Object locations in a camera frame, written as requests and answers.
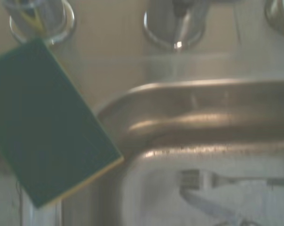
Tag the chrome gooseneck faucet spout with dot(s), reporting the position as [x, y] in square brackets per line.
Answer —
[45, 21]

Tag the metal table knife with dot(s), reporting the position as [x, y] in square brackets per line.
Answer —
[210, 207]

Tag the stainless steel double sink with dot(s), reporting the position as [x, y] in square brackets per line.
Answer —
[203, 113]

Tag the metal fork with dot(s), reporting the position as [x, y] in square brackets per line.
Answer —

* * *

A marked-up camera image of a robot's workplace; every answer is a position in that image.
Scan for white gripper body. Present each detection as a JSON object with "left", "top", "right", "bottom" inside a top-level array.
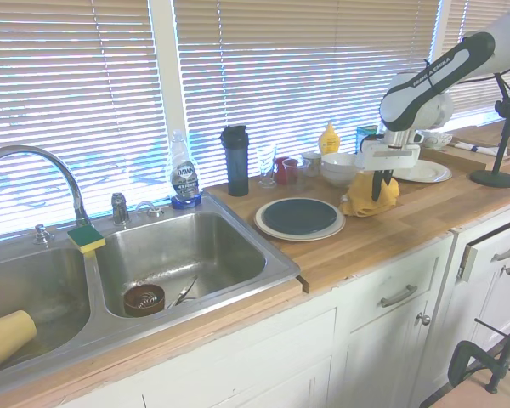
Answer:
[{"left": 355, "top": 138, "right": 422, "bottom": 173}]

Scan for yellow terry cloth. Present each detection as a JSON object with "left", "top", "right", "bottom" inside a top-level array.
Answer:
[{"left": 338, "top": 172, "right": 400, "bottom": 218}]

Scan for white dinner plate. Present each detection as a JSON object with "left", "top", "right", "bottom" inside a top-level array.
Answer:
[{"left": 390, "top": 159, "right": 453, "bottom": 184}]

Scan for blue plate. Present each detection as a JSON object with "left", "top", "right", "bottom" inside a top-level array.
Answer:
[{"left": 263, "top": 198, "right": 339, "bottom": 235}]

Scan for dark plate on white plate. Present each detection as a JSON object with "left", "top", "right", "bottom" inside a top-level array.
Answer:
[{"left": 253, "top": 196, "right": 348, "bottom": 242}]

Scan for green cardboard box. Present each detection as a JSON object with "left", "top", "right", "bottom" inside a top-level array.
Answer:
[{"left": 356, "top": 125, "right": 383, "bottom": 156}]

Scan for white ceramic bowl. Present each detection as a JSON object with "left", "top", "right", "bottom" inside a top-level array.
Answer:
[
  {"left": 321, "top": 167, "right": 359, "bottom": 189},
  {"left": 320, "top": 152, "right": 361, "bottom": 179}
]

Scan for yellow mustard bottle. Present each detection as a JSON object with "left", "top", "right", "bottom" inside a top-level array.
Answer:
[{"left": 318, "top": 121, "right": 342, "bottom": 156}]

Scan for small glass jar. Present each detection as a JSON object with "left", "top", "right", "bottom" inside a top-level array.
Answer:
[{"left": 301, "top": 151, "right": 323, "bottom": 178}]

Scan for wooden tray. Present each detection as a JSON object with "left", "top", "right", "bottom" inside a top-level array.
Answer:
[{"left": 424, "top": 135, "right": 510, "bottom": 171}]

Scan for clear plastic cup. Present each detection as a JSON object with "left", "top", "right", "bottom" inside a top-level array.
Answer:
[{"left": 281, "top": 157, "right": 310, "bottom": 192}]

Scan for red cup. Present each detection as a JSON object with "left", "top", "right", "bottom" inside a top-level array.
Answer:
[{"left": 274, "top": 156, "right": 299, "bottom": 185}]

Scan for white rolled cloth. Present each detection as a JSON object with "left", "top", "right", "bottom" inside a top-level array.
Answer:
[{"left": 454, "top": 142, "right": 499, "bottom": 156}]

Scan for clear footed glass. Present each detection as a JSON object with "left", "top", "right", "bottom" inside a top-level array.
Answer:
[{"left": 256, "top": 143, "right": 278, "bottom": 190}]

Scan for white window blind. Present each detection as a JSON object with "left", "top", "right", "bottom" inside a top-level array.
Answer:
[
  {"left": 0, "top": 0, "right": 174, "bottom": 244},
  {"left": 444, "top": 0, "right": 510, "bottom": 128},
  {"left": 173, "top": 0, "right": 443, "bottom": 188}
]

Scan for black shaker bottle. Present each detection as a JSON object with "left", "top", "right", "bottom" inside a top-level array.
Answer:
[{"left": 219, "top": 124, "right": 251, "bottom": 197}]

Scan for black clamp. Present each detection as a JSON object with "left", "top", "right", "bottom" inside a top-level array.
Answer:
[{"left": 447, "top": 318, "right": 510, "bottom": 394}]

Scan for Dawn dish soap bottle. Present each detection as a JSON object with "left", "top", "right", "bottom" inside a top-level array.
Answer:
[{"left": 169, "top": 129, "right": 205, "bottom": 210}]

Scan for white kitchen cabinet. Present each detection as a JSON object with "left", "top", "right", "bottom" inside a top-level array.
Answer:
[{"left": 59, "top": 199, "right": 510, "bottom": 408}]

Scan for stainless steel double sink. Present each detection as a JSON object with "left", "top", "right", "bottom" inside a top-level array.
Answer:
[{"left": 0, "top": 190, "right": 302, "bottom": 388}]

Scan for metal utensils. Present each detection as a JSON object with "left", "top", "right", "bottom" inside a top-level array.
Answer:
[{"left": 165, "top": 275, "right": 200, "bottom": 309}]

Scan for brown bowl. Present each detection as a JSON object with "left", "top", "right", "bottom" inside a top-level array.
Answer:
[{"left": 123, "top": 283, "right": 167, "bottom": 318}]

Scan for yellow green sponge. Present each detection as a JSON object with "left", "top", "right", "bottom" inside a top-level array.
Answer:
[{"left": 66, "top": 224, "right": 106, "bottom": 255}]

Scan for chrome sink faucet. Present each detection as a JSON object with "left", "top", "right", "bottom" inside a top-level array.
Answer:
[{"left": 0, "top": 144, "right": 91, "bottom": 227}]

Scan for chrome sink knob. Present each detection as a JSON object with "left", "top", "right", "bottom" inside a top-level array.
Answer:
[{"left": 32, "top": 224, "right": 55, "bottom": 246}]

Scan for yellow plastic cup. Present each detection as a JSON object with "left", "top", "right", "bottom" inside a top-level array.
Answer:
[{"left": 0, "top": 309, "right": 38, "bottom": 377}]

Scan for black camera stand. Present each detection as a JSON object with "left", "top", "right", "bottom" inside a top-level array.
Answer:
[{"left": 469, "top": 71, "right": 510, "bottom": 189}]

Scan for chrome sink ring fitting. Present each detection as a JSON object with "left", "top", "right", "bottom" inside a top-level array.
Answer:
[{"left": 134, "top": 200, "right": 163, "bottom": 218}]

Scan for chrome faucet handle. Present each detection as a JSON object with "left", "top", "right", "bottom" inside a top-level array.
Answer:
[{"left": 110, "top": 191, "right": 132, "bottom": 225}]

### TASK OBJECTIVE
Those lines above that contain the string "steel" should be returned.

### WRITTEN RESPONSE
Tag the stainless steel double sink with dot(s), reporting the position as [x, y] in square brackets per line.
Scan for stainless steel double sink. Present each detection as a JSON object with "left", "top", "right", "bottom" inside a top-level array.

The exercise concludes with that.